Copy out each line in the material below that has the word "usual".

** Given records **
# # # # #

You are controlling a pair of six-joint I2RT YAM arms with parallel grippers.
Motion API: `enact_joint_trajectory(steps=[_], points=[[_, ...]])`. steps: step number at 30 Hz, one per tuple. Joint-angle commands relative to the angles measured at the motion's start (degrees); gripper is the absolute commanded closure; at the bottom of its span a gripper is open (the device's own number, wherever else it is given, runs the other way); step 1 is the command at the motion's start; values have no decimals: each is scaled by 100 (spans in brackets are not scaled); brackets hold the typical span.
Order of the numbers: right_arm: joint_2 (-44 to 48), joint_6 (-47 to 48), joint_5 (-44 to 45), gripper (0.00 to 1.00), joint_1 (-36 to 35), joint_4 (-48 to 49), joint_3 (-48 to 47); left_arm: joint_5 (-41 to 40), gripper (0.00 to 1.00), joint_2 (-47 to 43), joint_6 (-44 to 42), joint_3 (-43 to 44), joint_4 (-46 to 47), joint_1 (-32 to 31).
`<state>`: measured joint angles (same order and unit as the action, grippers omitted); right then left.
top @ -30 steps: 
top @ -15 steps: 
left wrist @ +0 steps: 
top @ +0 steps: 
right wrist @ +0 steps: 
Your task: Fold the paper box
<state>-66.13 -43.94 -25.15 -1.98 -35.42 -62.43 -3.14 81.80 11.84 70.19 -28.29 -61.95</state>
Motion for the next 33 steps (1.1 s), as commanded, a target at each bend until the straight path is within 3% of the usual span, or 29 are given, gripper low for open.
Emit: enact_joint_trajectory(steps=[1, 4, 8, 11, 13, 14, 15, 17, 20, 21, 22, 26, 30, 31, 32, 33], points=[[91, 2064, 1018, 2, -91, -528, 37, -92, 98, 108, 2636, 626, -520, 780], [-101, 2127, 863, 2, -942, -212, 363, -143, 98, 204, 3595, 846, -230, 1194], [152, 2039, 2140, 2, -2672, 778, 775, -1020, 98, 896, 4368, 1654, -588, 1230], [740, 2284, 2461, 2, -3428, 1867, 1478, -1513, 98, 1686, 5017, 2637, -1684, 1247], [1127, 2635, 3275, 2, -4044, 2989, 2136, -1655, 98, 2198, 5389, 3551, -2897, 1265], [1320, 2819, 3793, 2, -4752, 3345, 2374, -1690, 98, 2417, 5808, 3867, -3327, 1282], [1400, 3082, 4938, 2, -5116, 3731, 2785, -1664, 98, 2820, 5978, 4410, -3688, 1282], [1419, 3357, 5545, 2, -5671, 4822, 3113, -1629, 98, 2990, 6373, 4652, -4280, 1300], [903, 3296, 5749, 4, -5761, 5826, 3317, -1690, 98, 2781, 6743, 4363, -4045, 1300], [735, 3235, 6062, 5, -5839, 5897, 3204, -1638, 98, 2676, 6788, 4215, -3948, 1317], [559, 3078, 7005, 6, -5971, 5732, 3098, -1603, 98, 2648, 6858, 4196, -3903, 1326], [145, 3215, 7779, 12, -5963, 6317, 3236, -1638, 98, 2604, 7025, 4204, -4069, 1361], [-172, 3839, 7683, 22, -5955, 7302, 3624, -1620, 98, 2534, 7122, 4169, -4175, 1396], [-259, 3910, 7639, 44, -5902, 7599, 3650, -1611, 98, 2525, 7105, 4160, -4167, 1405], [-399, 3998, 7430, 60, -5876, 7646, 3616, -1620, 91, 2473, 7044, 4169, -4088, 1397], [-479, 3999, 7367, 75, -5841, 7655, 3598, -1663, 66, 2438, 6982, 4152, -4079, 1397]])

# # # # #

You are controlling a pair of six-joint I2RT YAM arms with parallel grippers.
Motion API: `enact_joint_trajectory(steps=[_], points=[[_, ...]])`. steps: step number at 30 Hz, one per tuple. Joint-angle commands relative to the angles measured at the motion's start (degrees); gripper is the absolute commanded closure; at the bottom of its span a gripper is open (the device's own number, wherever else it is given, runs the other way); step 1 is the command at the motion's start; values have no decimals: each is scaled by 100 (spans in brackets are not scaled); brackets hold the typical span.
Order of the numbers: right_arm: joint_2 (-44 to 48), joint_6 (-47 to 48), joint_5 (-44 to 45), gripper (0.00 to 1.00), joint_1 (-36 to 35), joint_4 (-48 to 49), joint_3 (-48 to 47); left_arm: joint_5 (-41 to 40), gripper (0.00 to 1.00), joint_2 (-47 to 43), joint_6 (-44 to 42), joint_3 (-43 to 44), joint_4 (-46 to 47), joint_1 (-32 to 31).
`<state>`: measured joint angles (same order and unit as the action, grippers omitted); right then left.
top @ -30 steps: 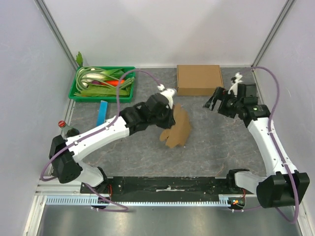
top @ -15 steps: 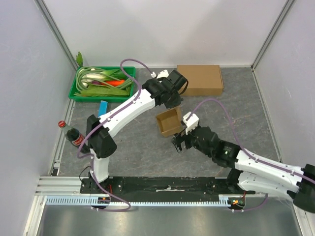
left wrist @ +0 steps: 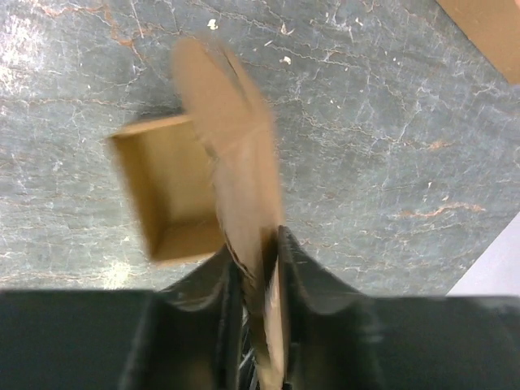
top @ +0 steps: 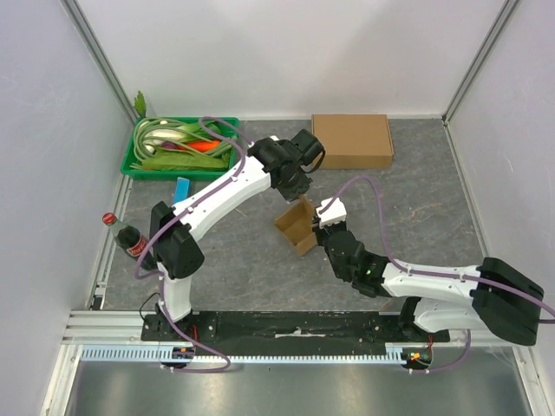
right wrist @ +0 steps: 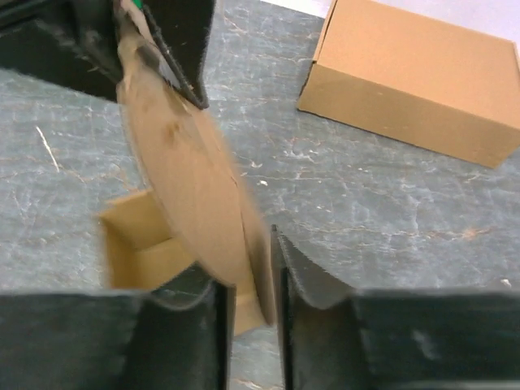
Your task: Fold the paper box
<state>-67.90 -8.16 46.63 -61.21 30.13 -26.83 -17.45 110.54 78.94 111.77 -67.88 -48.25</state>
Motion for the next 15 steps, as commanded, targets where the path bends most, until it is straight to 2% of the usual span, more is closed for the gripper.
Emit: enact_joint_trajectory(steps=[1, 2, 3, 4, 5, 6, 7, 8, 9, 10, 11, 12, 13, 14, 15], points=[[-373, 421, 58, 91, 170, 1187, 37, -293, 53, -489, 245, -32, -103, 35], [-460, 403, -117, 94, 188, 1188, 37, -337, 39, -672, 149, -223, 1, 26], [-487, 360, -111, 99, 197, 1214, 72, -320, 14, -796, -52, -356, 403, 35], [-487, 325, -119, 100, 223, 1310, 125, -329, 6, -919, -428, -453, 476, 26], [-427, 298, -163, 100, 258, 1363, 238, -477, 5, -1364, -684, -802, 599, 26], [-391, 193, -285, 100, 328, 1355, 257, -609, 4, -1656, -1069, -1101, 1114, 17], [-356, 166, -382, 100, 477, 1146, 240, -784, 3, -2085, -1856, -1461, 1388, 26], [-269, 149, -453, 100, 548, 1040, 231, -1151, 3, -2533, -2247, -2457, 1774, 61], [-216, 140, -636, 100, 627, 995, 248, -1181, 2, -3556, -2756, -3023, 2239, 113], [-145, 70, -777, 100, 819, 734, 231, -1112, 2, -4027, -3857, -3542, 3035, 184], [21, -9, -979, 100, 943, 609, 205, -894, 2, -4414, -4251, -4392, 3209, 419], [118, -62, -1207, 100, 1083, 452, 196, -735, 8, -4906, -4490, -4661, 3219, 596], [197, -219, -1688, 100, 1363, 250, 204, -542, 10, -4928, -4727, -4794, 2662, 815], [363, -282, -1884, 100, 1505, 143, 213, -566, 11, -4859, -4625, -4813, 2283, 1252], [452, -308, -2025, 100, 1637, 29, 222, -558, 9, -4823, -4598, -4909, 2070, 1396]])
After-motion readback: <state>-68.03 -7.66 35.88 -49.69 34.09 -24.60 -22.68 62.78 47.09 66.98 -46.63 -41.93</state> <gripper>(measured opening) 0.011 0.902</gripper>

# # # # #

** Answer section **
Motion for the next 33 steps (1.1 s), as commanded, a target at each bend until the straight path is within 3% of the usual span, or 29 are given, gripper low for open.
Motion for the next 15 steps, as commanded, targets where the path bends most, until it is straight to 2% of the usual span, more is closed for the gripper.

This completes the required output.